Case in point is this development from Ford, which says it has harnessed 3D-printing tech to develop next-generation locking wheel nuts.
The company says that as car security systems become increasingly more sophisticated, thieves are targeting car parts instead, including alloy wheels, and together with EOS, a leading supplier for high-end solutions in additive manufacturing, Ford has created locking nuts with contours based on the driver’s voice, making them incredibly difficult nuts for thieves to crack.
So how does this work? Ford says a person’s voice can be used as a unique biometric identification. Engineers record the driver’s voice for a minimum of one second and use software to convert that singular soundwave into a physical, printable pattern. This pattern is then turned into a circle and used as the design for the locking nut’s indentation and key.

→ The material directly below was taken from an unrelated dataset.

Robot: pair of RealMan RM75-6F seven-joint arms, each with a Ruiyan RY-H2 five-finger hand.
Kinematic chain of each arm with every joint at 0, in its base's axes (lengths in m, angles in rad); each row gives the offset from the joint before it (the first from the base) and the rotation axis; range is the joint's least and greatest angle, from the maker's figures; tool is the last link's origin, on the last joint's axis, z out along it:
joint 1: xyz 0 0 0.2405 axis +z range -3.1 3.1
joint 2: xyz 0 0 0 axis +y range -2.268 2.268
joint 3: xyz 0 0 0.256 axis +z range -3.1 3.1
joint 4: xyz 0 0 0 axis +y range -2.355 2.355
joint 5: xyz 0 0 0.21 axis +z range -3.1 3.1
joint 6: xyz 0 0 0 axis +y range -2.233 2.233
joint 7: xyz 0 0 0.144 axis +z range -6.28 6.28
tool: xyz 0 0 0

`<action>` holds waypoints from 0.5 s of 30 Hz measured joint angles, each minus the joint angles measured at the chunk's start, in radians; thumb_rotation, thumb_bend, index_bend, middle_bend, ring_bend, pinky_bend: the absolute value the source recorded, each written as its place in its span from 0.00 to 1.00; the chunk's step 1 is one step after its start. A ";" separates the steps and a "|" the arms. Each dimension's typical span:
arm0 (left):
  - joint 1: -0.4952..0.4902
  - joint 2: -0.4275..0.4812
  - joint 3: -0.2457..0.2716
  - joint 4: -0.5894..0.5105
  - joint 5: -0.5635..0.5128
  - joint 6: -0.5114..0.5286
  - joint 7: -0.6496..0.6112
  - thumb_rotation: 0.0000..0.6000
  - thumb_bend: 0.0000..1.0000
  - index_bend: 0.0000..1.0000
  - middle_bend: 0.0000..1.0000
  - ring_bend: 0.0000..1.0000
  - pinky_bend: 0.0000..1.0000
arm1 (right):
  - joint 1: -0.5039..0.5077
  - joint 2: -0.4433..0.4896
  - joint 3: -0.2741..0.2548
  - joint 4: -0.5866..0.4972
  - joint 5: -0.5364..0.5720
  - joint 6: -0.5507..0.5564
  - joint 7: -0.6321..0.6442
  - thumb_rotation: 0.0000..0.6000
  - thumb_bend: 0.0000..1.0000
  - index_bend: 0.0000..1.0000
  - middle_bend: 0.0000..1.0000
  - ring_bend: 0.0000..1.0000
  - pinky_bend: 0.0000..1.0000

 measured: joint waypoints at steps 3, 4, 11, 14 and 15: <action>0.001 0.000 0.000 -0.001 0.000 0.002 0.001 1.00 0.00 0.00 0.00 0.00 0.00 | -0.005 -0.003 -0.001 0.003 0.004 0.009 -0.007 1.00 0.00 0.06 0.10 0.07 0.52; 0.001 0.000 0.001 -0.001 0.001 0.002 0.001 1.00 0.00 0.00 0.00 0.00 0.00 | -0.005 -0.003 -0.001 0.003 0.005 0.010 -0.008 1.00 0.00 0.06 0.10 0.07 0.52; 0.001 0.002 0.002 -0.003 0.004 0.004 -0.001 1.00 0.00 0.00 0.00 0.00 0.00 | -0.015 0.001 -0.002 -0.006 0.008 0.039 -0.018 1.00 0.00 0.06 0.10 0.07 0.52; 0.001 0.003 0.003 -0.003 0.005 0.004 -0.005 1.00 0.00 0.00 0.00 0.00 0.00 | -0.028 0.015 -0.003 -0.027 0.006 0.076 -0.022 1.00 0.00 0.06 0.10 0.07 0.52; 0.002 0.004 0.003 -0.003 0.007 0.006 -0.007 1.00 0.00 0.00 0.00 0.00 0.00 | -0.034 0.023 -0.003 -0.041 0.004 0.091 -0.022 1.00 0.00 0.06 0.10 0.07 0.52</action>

With the geometry in place, the nut and key are designed as one piece, then 3D-printed using stainless steel. When finished, the nut and key are separated, with a small amount of grinding required to make them ready for use.
The design also includes second-level security features that prevent the nut from being cloned or copied. The unevenly spaced ribs inside the nut and indentations that widen the deeper they go prevent a thief from making a wax imprint of the pattern, as the wax breaks when it is pulled from the nut.
If not using the driver’s voice, the nuts could feature designs specific to a vehicle, such as with the Mustang logo, or use the driver’s initials. Incredible stuff!
“It’s one of the worst experiences for a driver, to find their car up on blocks with all four wheels gone,” said Raphael Koch, Ford Advanced Materials and Processes research engineer. “Some alloy wheels can cost thousands to replace, but these unique rim nuts will stop thieves in their tracks. Making wheels more secure and offering more product personalisation are further proof that 3D printing is a game-changer for car production.”
Ford says it has increasingly used 3D printing to make prototype parts and to create assembly line tools that are up to 50 per cent lighter than the norm.